Front and center in the national government’s agenda has always been the safety and welfare of Filipino workers.

This is the message of Labor and Employment Secretary Rosalinda Dimapilis-Baldoz, in reference to the January 2014 Survey of the Bureau of Labor and Employment Statistics (BLES) on Safety and Health in Workplace, which shows that a total of 11,140, or 54 percent, of the total 20,635 occupational injuries in 2011 were brought by superficial injuries and open wounds.

“The advent of industrialization and the continuing introduction of technological innovations in our country today have correspondingly increased the number and types of occupational hazards that our workers are exposed to,” Baldoz said.

According to the survey, other occupational injuries accounted one-tenth each, namely dislocations, sprains and strains with 2,460 cases, or 11.9 percent; fractures with 2,082 cases, or 10.1 percent; and burns, corrosions, scalds and frostbites with 2,073 cases, or 10 percent.

The rest of the types of injuries had a total share of 14 percent, to wit: concussions and internal injuries, 953 cases; acute poisoning, 229 cases; traumatic amputations, 220 cases; and other cases, 7 cases.

“We will be twice as intense as in the past years in pushing for zero tolerance on work-related injuries and illnesses, and we will strive further to make work processes as safe as they can be,” Baldoz said.

“Investing on occupational safety and health does not only mean less risk of accidents. It also enhances the efficiency and viability of the enterprise, through less workdays lost; and, thus, boils down to the mutual benefit of both the workers and employers whatever industry they may be in,” she said.

Citing the survey, the labor and employment chief noted that the highest number of injuries occurred in the manufacturing industry with 10,344 cases, or 50.12 percent.

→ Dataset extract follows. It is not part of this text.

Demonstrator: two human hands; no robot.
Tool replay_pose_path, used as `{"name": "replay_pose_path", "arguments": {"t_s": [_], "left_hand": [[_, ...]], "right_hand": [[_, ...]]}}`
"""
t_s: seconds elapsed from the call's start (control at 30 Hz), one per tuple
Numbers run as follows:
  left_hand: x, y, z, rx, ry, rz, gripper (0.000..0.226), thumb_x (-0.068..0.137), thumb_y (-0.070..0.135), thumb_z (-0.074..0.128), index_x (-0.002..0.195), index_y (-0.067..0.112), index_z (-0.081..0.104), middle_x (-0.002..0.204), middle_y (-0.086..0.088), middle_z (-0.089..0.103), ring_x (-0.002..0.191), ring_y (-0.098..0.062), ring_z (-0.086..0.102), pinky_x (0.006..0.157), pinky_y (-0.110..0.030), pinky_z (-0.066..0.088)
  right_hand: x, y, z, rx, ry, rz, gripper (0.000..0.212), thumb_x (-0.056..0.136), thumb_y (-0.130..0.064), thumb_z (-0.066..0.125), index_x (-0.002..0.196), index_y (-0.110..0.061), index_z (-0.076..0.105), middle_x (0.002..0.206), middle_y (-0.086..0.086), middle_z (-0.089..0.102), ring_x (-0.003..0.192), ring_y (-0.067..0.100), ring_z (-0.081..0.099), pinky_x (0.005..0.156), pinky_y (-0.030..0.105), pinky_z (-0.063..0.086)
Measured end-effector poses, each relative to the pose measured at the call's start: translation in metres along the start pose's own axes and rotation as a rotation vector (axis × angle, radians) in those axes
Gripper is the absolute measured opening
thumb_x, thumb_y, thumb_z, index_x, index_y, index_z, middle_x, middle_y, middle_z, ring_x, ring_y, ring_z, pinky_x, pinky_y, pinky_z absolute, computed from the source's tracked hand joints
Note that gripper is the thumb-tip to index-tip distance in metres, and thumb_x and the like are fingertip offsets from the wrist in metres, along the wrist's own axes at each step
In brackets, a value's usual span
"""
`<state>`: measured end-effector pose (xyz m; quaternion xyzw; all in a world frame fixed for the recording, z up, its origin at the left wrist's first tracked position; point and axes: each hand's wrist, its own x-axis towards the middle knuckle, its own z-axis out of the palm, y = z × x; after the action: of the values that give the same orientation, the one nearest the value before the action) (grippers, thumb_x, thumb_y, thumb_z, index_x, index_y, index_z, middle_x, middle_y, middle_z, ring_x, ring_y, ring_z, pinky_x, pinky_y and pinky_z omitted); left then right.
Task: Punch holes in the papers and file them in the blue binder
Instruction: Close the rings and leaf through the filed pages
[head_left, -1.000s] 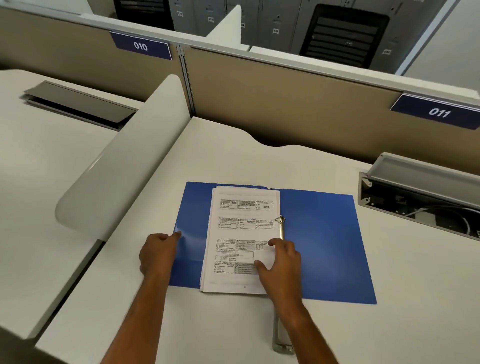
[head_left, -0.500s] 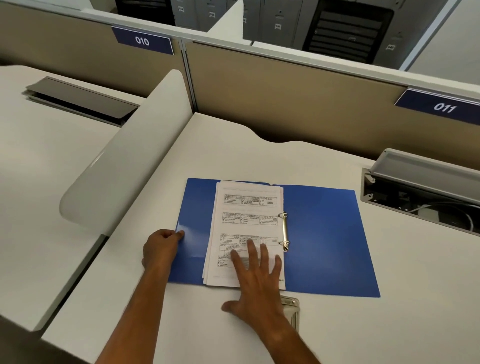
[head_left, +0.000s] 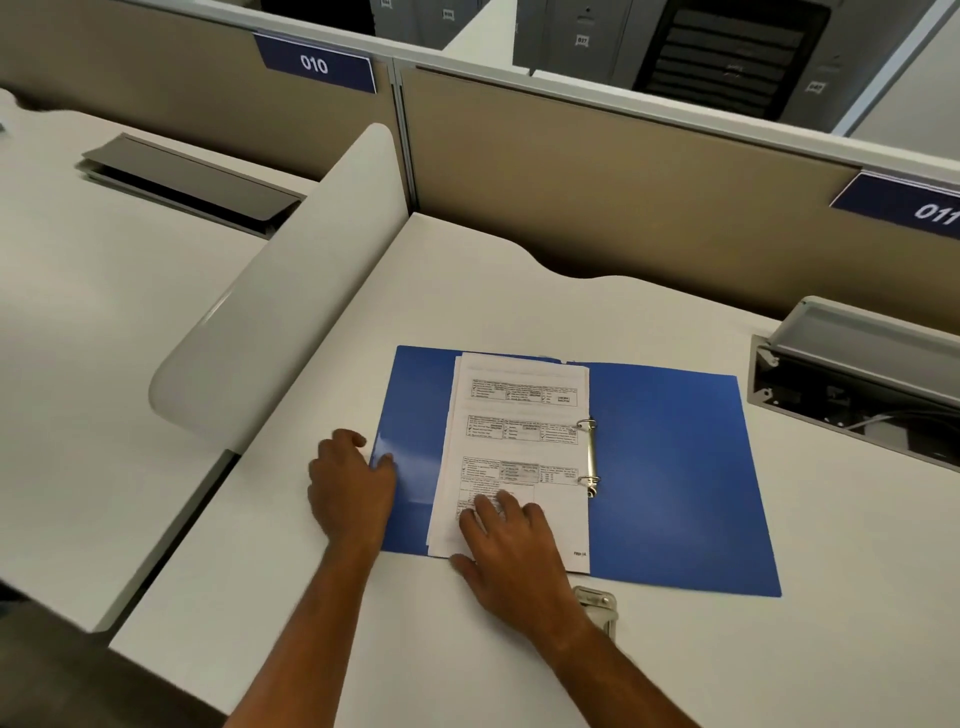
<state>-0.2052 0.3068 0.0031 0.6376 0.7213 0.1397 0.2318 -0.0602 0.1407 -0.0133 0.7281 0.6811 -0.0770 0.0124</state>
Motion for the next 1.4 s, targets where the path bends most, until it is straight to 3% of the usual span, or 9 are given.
{"name": "replay_pose_path", "arguments": {"t_s": [0.23,0.53,0.67,0.83,0.93,1.03,1.2,1.3,1.4], "left_hand": [[-0.052,0.037,0.028,-0.19,-0.198,-0.017,0.025,0.094,0.035,0.074,0.112,0.017,0.07,0.1,-0.001,0.074,0.087,-0.017,0.064,0.075,-0.028,0.046],[-0.05,0.048,0.033,-0.317,-0.293,-0.141,0.024,0.096,0.039,0.073,0.102,0.017,0.078,0.101,-0.003,0.079,0.078,-0.019,0.071,0.058,-0.02,0.051],[-0.052,0.055,0.029,-0.386,-0.363,-0.087,0.018,0.094,0.035,0.076,0.092,0.018,0.076,0.095,-0.002,0.079,0.081,-0.022,0.076,0.074,-0.033,0.065],[-0.066,0.088,0.018,-0.598,-0.455,-0.169,0.039,0.099,0.058,0.058,0.093,0.022,0.073,0.091,-0.001,0.076,0.086,-0.019,0.072,0.07,-0.027,0.053],[-0.073,0.102,0.023,-0.674,-0.639,-0.198,0.045,0.099,0.06,0.053,0.099,0.02,0.074,0.098,-0.003,0.079,0.088,-0.019,0.075,0.07,-0.028,0.055],[-0.083,0.105,0.024,-0.772,-0.74,-0.1,0.049,0.096,0.057,0.056,0.102,0.015,0.08,0.099,-0.002,0.082,0.096,-0.024,0.078,0.078,-0.031,0.06],[-0.065,0.072,0.011,-0.524,-0.319,0.071,0.024,0.098,0.035,0.071,0.118,0.022,0.073,0.119,-0.001,0.073,0.113,-0.027,0.068,0.092,-0.037,0.056],[-0.036,0.039,0.001,-0.078,-0.109,-0.001,0.05,0.092,0.043,0.074,0.136,0.021,0.062,0.141,-0.013,0.061,0.125,-0.043,0.056,0.1,-0.057,0.05],[-0.016,0.024,-0.005,0.068,-0.159,-0.153,0.074,0.088,0.052,0.077,0.147,0.017,0.049,0.148,-0.02,0.053,0.131,-0.05,0.048,0.103,-0.065,0.042]], "right_hand": [[0.002,-0.014,0.004,0.156,0.126,0.087,0.049,0.098,-0.056,0.053,0.127,-0.018,0.066,0.127,0.008,0.071,0.117,0.036,0.068,0.091,0.049,0.059],[0.016,-0.015,-0.009,0.598,0.197,0.419,0.069,0.088,-0.059,0.075,0.147,-0.029,0.055,0.157,0.0,0.052,0.123,0.025,0.069,0.094,0.034,0.062],[0.025,-0.004,-0.022,0.843,0.193,0.549,0.057,0.094,-0.052,0.075,0.142,-0.028,0.058,0.148,-0.007,0.052,0.127,0.019,0.064,0.099,0.024,0.056],[0.031,0.022,-0.05,1.261,0.23,0.694,0.042,0.098,-0.045,0.074,0.133,-0.029,0.056,0.133,-0.006,0.063,0.118,0.017,0.065,0.089,0.018,0.052],[0.026,0.046,-0.059,1.268,0.289,0.766,0.044,0.099,-0.042,0.074,0.134,-0.018,0.064,0.134,0.0,0.069,0.117,0.021,0.068,0.09,0.026,0.06],[0.011,0.08,-0.064,1.137,0.326,0.794,0.032,0.097,-0.023,0.079,0.126,-0.01,0.075,0.125,0.005,0.077,0.109,0.023,0.074,0.074,0.011,0.055],[-0.031,0.15,-0.081,1.154,0.276,0.871,0.022,0.097,-0.015,0.078,0.118,-0.009,0.076,0.113,0.004,0.077,0.099,0.022,0.073,0.07,0.023,0.055],[-0.06,0.193,-0.078,1.152,0.322,0.954,0.029,0.097,-0.015,0.078,0.124,-0.009,0.074,0.116,0.005,0.076,0.103,0.027,0.073,0.076,0.03,0.058],[-0.084,0.228,-0.067,1.165,0.349,1.053,0.033,0.096,-0.013,0.078,0.128,-0.007,0.073,0.121,0.009,0.076,0.108,0.033,0.072,0.095,0.045,0.06]]}}
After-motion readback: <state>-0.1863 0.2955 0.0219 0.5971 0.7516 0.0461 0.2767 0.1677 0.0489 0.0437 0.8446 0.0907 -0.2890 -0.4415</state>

This is followed by Agriculture, Forestry, and Fishing with 2,492 cases, or 12.07 percent; Wholesale and Retail Trade, 1,614 or 7.82 percent; Transportation and Storage, 1,478 or 7.16 percent; and Accommodation and Food Service Activities, 911 or 4.41 percent.

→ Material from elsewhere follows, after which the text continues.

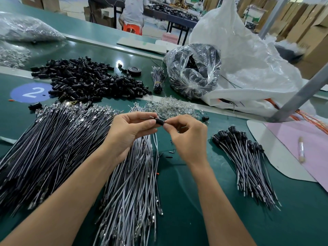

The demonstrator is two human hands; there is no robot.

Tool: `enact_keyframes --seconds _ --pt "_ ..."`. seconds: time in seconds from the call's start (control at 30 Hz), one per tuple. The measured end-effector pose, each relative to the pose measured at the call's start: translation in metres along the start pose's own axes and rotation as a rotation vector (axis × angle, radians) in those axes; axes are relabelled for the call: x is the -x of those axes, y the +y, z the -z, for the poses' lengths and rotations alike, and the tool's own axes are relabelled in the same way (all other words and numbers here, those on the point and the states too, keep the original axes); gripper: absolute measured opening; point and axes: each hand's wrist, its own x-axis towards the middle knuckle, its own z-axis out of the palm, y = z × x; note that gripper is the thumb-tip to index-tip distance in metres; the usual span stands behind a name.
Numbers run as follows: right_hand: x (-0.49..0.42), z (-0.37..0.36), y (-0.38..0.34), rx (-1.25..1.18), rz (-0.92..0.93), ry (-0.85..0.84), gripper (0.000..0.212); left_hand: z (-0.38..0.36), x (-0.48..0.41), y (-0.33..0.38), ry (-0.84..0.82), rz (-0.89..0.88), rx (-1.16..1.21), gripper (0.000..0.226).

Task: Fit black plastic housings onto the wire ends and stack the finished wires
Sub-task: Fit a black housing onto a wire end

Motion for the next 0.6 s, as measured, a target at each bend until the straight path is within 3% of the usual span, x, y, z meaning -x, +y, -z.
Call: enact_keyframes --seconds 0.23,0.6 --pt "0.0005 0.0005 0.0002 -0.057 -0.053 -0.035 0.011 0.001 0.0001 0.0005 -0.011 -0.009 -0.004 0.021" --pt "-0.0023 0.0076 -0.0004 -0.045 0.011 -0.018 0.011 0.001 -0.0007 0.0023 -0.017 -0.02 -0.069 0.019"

The survey also shows that 8,113 cases, or 40 percent, of occupational injuries affected wrist and hand. Other parts of the body that were also affected were, as follow: lower extremities, 4,238 or 20.5 percent; arm and shoulder, 3,345 or 16.2 percent; and head, 3,093 or 15.0 percent.

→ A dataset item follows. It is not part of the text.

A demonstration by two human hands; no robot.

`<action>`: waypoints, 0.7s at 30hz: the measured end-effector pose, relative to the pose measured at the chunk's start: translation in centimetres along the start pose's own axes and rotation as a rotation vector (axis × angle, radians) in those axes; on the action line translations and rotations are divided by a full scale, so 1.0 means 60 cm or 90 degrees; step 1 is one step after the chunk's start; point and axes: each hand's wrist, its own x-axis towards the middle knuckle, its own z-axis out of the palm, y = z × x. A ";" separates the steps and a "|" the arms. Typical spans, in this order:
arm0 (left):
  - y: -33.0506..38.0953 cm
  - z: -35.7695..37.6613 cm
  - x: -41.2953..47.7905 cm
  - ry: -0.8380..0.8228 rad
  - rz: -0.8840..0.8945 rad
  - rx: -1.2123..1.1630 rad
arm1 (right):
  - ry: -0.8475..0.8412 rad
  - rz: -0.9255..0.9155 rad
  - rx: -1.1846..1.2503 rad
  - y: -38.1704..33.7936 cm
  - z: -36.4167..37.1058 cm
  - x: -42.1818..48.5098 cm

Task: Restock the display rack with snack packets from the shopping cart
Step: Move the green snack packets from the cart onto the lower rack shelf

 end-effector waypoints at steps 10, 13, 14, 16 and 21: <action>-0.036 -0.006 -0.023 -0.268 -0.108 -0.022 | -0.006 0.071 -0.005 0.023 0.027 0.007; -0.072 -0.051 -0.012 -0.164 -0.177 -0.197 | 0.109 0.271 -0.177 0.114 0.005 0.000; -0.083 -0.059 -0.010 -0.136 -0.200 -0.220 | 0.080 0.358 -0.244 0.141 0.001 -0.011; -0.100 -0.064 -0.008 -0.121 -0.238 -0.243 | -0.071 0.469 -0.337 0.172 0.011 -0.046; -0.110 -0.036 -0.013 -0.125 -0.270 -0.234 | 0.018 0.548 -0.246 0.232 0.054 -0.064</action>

Of the total number of injuries surveyed, at least 7,466 cases, or 36.2 percent, were brought about by stepping on, striking against or struck by objects.

Other injuries were due to the following circumstances: being caught in or between objects at 3,959 cases, or 19.2 percent; falls of person, 2,582 or 12.5 percent; struck by falling objects, 1,878 or 9.1 percent; exposure to extreme temperature, 1,767 or 8.6 percent; over-exertion or strenuous movement, 1,459 or 7.1 percent; exposure to harmful substances, 848 or 4.1 percent; contact with electric current, 402 or 1.9 percent; and others, 275 or 1.3 percent.

Saying that the DOLE never compromises when it comes to the safety of work-sites and healthy workers, Baldoz said that the DOLE has held consultations with stakeholders to amend and consolidate the guidelines on construction safety for more effective implementation.

“Accidents can be prevented; and we have to constantly and relentlessly work towards zero accident in all industries,” she said, adding:

“I therefore urge all sectors concerned-whether they be in labor, management, government or the academe-to extend their full support to achieve the noble objectives of the Occupational Safety and Health Standards.”